When agile goes bad, slides and pointers

I’ve given that talk quite a few times now, and always forget to give the full material. So here goes.

The slides can be downloaded at http://svn.caffeine-it.com/mug/agile-goes-bad/when-agile-goes-bad.pptx

A couple of references that I mention in my talk.

A couple of points I hammer constantly, so let me repeat them once again:

  • Becoming agile is a journey, not a goal.
  • The goal is to adapt to change, and deliver value
  • Change cannot happen smoothly if quality is not at the core of your development practice
  • Becoming agile takes months (some say years), not weeks.
  • Don’t start adapting an agile methodology before you have a thorough understanding of it. Otherwise, you’ll adopt the easy bits (daily stand-up, wall) and ignore the hard bits necessary for your project to succeed (continuous integration, regular deliveries, short feedback cycle)
  • Get yourself a proper coach for enough time, at the beginning three days won’t get you much at all (notable exceptions are putting in place CI / builds and helping organize workshops). If you adopt a new methodology while starting a new project, you’re doubling the risks of failure. Do it with inexperienced people (and this includes freshly certified scrum masters) and you triple your risk.
  • Done is not done until the task is complete and doesn’t need to be changed. At all. Ever. That includes testing, code reviewing, documenting, etc etc.
  • Delivering at the end of the iteration means delivering to your customer, not to testers.
  • Your testing should be done per-story, tested in real-time. If you have a UAT phase, you have a problem.
  • Each feature gets deployed as it becomes Done. Not at the end of an iteration.

And to answer a question that was asked in Cork, where do you start when you have none of the agile practices, I’d do it in the following order:

  1. Source control!

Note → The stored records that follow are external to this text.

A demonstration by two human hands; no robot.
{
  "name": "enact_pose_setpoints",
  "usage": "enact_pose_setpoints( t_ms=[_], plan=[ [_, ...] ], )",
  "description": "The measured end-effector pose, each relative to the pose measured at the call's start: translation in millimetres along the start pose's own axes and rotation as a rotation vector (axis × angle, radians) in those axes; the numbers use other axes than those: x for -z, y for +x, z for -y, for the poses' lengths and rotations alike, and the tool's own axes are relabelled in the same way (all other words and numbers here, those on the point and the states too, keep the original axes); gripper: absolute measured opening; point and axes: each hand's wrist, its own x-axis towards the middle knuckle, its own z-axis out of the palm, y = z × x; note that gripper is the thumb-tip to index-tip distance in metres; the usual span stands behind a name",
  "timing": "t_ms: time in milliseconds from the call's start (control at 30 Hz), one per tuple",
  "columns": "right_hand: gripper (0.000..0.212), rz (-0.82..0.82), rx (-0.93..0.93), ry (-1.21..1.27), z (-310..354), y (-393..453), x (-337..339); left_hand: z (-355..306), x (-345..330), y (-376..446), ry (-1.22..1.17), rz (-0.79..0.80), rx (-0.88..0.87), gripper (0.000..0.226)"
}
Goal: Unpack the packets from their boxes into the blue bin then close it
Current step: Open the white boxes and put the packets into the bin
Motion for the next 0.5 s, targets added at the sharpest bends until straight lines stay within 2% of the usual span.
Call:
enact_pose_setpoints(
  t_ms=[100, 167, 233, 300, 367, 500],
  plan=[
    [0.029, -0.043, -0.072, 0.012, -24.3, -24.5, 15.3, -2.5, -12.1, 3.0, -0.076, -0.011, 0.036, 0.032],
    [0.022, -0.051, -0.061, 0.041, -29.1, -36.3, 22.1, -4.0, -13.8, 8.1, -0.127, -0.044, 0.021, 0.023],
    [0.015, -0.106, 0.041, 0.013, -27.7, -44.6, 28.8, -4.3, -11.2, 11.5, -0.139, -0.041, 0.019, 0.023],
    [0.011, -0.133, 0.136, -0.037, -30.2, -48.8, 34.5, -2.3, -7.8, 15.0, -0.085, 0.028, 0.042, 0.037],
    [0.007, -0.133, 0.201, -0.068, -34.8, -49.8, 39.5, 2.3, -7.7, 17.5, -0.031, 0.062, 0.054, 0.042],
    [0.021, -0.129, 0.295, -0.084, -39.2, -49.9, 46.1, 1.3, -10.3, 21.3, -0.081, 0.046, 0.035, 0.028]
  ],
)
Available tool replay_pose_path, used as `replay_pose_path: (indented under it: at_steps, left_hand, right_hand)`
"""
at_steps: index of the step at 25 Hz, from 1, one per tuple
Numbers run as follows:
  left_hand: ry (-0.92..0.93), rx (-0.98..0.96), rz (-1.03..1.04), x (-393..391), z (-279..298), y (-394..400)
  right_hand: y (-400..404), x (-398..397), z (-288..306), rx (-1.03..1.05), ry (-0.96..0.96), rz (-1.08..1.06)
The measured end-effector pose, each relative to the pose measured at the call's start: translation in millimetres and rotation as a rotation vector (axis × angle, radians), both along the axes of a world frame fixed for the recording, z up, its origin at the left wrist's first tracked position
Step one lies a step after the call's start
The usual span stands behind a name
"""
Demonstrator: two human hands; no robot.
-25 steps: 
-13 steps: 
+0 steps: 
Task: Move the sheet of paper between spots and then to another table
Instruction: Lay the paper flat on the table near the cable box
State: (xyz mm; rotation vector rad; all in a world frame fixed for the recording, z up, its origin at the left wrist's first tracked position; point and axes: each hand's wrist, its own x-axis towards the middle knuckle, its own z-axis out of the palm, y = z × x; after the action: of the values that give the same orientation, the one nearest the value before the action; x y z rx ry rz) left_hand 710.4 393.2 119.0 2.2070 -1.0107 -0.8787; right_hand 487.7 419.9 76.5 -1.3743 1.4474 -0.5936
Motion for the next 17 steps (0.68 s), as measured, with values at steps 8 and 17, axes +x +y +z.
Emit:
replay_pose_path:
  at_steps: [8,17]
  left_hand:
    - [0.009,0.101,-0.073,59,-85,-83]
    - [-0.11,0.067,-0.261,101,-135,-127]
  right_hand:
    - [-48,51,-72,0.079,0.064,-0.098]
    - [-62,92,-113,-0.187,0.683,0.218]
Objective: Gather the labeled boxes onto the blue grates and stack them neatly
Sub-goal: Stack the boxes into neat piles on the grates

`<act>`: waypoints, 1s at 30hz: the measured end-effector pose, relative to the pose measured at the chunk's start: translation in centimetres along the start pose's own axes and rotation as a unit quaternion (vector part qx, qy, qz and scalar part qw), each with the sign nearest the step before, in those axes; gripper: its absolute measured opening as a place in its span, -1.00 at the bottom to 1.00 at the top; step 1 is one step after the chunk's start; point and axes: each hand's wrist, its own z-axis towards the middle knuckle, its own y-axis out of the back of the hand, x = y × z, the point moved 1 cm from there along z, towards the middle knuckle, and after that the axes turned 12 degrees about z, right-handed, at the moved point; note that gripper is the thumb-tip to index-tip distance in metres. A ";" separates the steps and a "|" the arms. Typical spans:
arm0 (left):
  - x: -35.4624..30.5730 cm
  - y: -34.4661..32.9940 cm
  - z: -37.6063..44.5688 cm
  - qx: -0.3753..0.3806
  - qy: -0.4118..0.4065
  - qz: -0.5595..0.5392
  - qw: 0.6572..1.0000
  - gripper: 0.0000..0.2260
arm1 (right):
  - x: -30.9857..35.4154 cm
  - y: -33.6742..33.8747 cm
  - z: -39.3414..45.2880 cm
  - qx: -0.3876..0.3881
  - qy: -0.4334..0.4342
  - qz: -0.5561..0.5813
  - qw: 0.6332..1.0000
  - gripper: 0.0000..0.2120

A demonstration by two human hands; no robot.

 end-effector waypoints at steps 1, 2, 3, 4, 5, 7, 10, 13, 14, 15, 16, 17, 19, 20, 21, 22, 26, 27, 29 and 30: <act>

If you don’t store your code (and this includes database schemas and everything else) in source control, you’re putting your company at risk.
  2. Start with OOP, practices, BDD (then TDD if you’re so inclined), continuous integration, code analysis (coverage and dependency analysis), a couple of necessary concepts to produce well-factored maintainable code (Dependency Inversion principle, Inversion of Control, dependency injection).
  3. Once you’re comfortable with the principles (which you should after an intense couple of weeks of trying hard), start a project with a simple methodology. I’d recommend adopting Extreme Programming and Scrum at the same time, because they fit together fairly well. Focus on writing your user stories and your tasks, and tracking them down in burn down charts. Get customer involvement from day 1, buy trust by sticking to regular time-boxed deliveries.
  4. if you get there, you’ll have enough opinions about the process of delivering great software to decide on the next move yourself.